## PROBLEM TO WORK ON
In the listing below, how many lines contain the word "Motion"? Answer with the number alone.

________________

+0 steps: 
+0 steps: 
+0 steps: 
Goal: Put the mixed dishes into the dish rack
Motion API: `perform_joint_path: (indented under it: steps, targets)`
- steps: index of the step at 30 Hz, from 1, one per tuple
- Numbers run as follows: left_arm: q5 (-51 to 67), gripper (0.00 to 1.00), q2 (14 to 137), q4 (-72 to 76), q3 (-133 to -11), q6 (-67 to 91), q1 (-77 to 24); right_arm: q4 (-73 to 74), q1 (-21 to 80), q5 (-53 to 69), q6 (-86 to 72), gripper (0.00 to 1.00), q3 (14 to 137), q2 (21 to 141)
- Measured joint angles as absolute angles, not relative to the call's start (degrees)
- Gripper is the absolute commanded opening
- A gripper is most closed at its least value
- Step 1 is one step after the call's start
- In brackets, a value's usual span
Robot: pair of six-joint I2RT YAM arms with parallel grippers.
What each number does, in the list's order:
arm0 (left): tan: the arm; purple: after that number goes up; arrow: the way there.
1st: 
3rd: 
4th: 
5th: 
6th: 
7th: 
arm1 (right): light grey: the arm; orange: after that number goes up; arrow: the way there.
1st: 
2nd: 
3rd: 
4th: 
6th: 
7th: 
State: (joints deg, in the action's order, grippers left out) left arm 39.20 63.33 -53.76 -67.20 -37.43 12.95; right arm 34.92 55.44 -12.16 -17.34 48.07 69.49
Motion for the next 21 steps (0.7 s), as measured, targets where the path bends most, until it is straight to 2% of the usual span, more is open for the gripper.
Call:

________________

## ANSWER TO THE EXERCISE
2